For many years, politicians have preached of the people rising, and passionistas have reveled in the need for revolution. But it took three crazy kids from San Diego to create a legitimately modern movement. Just this week, their organization Invisible Children helped pass historic legislation that, if Obama signs it, commits the United States to tracking down rebel leader Joseph Kony. No small shift.
I met a man dedicated to curing cancer. A woman who turns child's play into education, another who invests venture capital in character rather than short-term profit, a dude who is reinventing color (and on the side, coordinates volunteers in disaster areas), and the guy who built the street art campaign for Obama.
These are women and men, black and white, rich and poor, brought together by a singular quality -- they are bold.
And in an era with as many unknowns as ours, safe players are a far larger liability than the risk takers. If you're not willing to fail, you'll certainly never change things. So, for me and mine, I'll build my tent in the risky camp -- at least they stand a chance. As the world tosses and turns, optimism is the only operable option. If we don't behave as though there are solutions, there certainly won't be any.
As Bobby Kennedy said (and others before him), "If not now, when? And if not us, who?"
After three days of crazed collaboration, idea sharing, skydiving, planning and plotting, our dream camp was finally coming to a close. A different Bobby, but still a visionary leader, Bobby Chang was asked to give the keynote and wrap-up the weekend. And if you don't know Bobby, you're missing out. Find a way to meet him. Trust me, you'll understand after.

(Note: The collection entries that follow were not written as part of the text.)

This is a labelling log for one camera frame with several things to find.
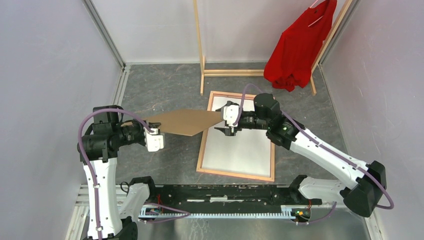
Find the brown backing board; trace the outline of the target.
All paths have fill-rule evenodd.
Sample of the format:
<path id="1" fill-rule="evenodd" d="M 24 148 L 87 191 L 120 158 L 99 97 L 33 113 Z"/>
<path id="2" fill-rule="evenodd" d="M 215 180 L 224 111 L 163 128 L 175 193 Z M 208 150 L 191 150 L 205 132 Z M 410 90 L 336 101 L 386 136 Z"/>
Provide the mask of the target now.
<path id="1" fill-rule="evenodd" d="M 208 130 L 210 127 L 223 121 L 219 111 L 199 109 L 178 109 L 158 115 L 150 116 L 146 121 L 154 126 L 152 135 L 168 133 L 182 136 L 194 136 Z"/>

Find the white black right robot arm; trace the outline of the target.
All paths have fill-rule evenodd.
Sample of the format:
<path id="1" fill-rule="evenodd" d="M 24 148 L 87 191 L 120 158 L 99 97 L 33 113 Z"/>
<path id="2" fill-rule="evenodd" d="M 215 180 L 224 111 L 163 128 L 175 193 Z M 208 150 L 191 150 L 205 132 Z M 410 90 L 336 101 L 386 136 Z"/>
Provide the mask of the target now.
<path id="1" fill-rule="evenodd" d="M 336 178 L 299 175 L 288 191 L 293 203 L 302 204 L 307 199 L 342 202 L 350 211 L 365 218 L 370 217 L 376 208 L 394 208 L 387 192 L 386 168 L 382 163 L 359 160 L 321 140 L 284 112 L 270 93 L 256 95 L 253 106 L 253 110 L 246 111 L 242 102 L 227 101 L 216 109 L 224 121 L 224 127 L 219 131 L 232 137 L 244 129 L 264 130 L 273 144 L 306 157 Z"/>

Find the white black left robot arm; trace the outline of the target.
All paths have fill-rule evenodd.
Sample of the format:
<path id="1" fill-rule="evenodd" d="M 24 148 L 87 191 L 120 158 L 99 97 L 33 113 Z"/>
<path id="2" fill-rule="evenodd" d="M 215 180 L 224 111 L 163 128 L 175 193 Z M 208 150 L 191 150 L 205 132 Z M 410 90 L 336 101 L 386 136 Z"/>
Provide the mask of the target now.
<path id="1" fill-rule="evenodd" d="M 118 206 L 116 169 L 119 149 L 139 144 L 149 152 L 164 148 L 160 124 L 142 120 L 118 105 L 95 107 L 80 124 L 77 150 L 87 184 L 90 220 L 88 240 L 135 240 L 143 204 L 157 198 L 150 176 L 134 178 L 121 207 Z"/>

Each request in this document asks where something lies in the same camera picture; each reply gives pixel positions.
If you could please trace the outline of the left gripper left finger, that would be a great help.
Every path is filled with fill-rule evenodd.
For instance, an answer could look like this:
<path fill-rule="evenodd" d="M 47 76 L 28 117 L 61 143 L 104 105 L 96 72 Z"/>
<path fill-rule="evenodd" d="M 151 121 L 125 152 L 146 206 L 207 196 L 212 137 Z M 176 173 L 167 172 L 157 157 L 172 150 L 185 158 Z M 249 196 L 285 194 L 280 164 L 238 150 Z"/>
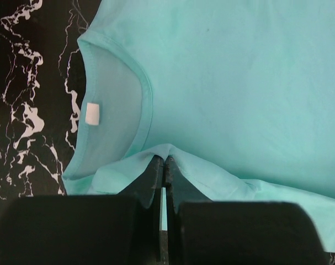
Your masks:
<path fill-rule="evenodd" d="M 164 162 L 116 195 L 23 197 L 0 217 L 0 264 L 156 264 Z"/>

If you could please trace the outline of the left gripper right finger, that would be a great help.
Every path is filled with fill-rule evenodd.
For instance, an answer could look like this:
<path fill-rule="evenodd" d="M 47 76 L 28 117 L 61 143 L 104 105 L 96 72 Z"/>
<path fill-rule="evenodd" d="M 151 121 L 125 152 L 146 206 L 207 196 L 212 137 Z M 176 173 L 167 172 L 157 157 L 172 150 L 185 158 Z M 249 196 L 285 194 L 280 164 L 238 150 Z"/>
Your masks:
<path fill-rule="evenodd" d="M 329 264 L 298 205 L 212 202 L 166 160 L 170 264 Z"/>

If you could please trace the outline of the teal t shirt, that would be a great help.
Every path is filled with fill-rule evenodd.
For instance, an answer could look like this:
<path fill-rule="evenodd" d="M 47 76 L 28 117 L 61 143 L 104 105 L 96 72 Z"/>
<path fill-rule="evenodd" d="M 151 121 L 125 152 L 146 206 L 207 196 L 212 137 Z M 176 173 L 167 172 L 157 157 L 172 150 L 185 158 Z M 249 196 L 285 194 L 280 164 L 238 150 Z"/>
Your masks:
<path fill-rule="evenodd" d="M 335 252 L 335 1 L 102 1 L 69 195 L 172 156 L 214 201 L 299 204 Z"/>

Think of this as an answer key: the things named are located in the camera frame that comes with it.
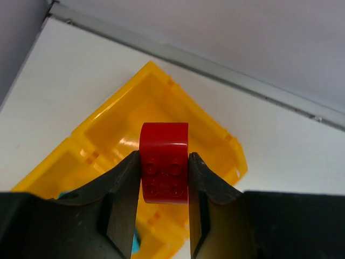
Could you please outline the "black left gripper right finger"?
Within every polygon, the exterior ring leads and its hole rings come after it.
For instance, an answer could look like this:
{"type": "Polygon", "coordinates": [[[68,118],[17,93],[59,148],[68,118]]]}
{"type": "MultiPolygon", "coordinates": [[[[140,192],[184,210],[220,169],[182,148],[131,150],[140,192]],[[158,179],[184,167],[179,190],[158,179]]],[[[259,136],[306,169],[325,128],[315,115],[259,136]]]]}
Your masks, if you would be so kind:
{"type": "Polygon", "coordinates": [[[240,192],[188,162],[192,258],[344,258],[343,196],[240,192]]]}

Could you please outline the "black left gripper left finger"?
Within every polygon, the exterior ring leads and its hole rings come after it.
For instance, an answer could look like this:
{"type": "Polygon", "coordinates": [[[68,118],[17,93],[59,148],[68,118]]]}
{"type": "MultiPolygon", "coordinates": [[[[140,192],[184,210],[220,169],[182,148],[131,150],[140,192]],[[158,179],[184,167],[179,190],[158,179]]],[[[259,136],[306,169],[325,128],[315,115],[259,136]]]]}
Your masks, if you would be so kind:
{"type": "Polygon", "coordinates": [[[59,199],[1,193],[1,258],[130,258],[140,156],[59,199]]]}

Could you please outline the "red curved lego brick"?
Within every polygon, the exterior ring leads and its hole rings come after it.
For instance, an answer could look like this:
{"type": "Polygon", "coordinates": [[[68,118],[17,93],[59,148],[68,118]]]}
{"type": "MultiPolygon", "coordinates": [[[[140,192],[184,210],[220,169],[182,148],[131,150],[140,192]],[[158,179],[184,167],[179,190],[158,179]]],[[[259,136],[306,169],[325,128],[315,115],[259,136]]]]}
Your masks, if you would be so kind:
{"type": "Polygon", "coordinates": [[[140,133],[142,194],[146,203],[188,203],[187,122],[145,122],[140,133]]]}

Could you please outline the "teal rounded lego brick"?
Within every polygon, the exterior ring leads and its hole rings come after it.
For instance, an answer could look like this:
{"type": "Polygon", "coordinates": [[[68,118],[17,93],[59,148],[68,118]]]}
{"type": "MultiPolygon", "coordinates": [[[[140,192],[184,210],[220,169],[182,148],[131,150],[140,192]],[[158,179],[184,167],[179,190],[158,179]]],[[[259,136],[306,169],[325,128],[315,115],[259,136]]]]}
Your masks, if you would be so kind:
{"type": "Polygon", "coordinates": [[[133,242],[132,242],[132,255],[137,254],[140,251],[140,246],[141,246],[140,234],[139,234],[138,228],[135,227],[133,242]]]}

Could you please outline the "yellow divided plastic tray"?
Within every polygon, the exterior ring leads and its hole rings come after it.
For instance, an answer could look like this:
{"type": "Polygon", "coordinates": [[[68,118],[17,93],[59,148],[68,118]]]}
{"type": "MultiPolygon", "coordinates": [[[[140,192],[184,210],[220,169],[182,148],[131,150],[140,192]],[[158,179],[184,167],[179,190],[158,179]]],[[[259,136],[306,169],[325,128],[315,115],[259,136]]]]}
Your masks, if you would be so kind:
{"type": "Polygon", "coordinates": [[[138,149],[145,122],[187,122],[189,151],[231,185],[247,172],[237,139],[148,62],[13,190],[50,199],[85,185],[138,149]]]}

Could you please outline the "grey aluminium table edge rail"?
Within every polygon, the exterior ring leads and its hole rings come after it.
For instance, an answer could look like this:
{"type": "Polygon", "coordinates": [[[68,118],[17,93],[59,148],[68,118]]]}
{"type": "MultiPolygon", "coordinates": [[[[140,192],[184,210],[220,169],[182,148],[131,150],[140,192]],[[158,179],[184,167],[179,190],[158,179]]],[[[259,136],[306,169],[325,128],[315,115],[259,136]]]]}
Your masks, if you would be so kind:
{"type": "Polygon", "coordinates": [[[177,65],[321,124],[344,131],[343,112],[335,111],[294,93],[256,80],[193,53],[101,21],[60,1],[53,1],[49,14],[53,18],[71,26],[177,65]]]}

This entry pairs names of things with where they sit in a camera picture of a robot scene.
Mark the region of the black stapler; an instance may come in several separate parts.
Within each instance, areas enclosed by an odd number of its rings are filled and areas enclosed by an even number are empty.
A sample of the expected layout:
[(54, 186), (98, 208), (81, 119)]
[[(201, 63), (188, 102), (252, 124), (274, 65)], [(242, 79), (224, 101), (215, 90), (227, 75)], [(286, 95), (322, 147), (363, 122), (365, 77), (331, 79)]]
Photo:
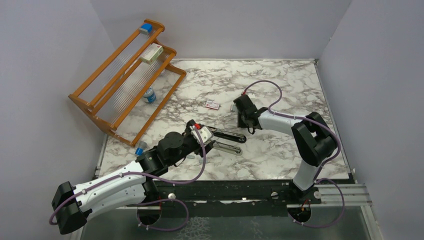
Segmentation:
[(209, 128), (214, 136), (217, 138), (222, 138), (225, 140), (233, 141), (236, 143), (245, 143), (247, 141), (247, 137), (240, 133), (230, 132), (224, 129), (210, 127)]

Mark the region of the red white staple box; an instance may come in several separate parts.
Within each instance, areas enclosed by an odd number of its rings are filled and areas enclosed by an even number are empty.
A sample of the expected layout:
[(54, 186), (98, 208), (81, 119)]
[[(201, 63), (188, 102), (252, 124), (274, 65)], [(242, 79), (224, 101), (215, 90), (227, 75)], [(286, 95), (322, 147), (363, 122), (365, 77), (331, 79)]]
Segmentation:
[(219, 110), (219, 108), (220, 108), (219, 103), (213, 102), (213, 101), (210, 101), (210, 100), (207, 100), (204, 106), (208, 109), (213, 109), (213, 110)]

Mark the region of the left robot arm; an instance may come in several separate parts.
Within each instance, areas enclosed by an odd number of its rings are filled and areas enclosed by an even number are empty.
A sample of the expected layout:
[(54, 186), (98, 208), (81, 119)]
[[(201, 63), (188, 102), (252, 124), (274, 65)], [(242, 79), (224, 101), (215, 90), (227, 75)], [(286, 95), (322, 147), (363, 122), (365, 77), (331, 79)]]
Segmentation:
[(213, 145), (213, 136), (208, 126), (190, 120), (183, 133), (167, 133), (156, 146), (108, 175), (76, 185), (63, 182), (52, 199), (53, 213), (48, 223), (58, 226), (60, 234), (66, 235), (116, 208), (152, 205), (157, 200), (153, 180), (178, 185), (179, 181), (161, 176), (191, 153), (205, 158), (208, 147)]

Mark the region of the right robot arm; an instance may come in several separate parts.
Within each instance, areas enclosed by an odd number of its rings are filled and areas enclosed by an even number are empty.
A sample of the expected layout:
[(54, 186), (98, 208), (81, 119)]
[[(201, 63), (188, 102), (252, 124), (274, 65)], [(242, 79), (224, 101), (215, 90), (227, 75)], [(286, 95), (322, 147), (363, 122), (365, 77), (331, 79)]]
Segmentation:
[(305, 117), (272, 113), (267, 107), (257, 108), (246, 94), (237, 97), (233, 103), (239, 128), (247, 128), (252, 135), (256, 130), (270, 130), (294, 138), (301, 164), (289, 183), (288, 196), (292, 202), (302, 203), (308, 198), (324, 161), (339, 149), (337, 136), (317, 112)]

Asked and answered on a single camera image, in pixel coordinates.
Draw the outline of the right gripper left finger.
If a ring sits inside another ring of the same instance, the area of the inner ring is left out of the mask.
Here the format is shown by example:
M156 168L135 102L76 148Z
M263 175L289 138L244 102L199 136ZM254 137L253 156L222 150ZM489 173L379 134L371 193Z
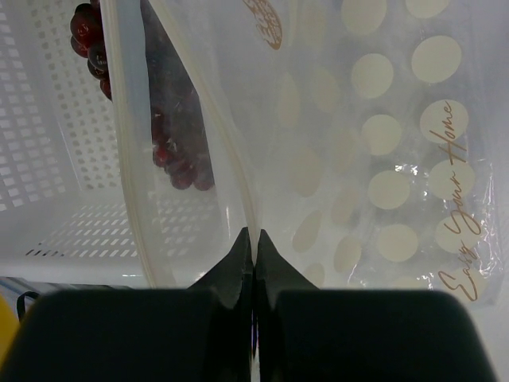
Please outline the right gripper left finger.
M242 228L231 250L189 289L213 298L208 314L204 381L250 381L253 278L251 241Z

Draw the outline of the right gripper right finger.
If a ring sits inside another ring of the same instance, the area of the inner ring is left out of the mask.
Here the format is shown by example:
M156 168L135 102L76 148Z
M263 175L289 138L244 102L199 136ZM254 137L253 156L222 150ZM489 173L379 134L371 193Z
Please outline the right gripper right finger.
M285 336L289 332L278 312L283 292L316 290L278 252L266 230L260 232L254 266L254 314L258 326L258 358L261 381L283 381L287 371Z

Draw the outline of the clear dotted zip bag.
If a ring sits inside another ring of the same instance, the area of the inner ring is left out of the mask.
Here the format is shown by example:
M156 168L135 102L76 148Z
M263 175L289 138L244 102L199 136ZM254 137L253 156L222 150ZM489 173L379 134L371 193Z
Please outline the clear dotted zip bag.
M264 229L327 289L503 278L471 1L147 1Z

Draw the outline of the yellow bell pepper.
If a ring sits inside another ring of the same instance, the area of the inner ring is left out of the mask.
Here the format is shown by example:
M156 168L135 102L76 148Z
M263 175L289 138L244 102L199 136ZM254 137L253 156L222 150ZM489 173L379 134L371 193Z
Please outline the yellow bell pepper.
M10 349L14 337L18 331L19 321L7 301L0 297L0 358L1 362Z

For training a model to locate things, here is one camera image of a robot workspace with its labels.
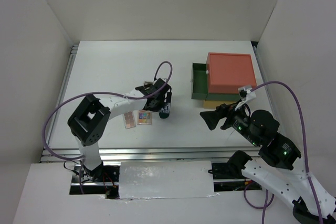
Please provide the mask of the white taped front panel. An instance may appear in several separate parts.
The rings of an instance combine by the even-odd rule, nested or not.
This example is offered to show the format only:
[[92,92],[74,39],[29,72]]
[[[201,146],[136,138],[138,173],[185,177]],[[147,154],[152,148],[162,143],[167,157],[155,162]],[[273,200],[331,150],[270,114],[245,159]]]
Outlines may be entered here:
[[207,198],[216,195],[210,161],[122,163],[120,199]]

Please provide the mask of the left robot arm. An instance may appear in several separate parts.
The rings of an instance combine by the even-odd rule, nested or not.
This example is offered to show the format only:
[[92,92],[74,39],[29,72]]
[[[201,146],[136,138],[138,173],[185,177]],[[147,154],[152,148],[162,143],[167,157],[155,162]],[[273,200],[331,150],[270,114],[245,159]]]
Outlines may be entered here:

So, Bobby goes up on stage to deliver the keynote. And I have to admit, he presented a striking presence with a clean shave, fresh Miami tan, bright white shirt and a silver whistle hanging around his neck, glowing under the spotlight.
And standing there in front of some of the best young entrepreneurs in the country, his message was simple. "I am done with profit simply for the sake of profit. I want profit for purpose."
Ours is an idealistic generation. Connected across oceans, cultures, borders and wars, many of us have asked -- how do we build a better world? A world freer than our fathers'?
Many generations have wished for such things. Most have failed. The very real question facing us is, what will it take to actually make it happen? Do we have the guts to create real change? What can our connectivity create that has never been made before?
It will take leadership of course. Connections across every industry. A great deal of boldness. And collaboration at a level previously unimagined. But if there were ever a place where that kind of a shift could be birthed, it would be the Summit Series.
DC10 has arrived. What I'm wondering is -- what will it leave behind?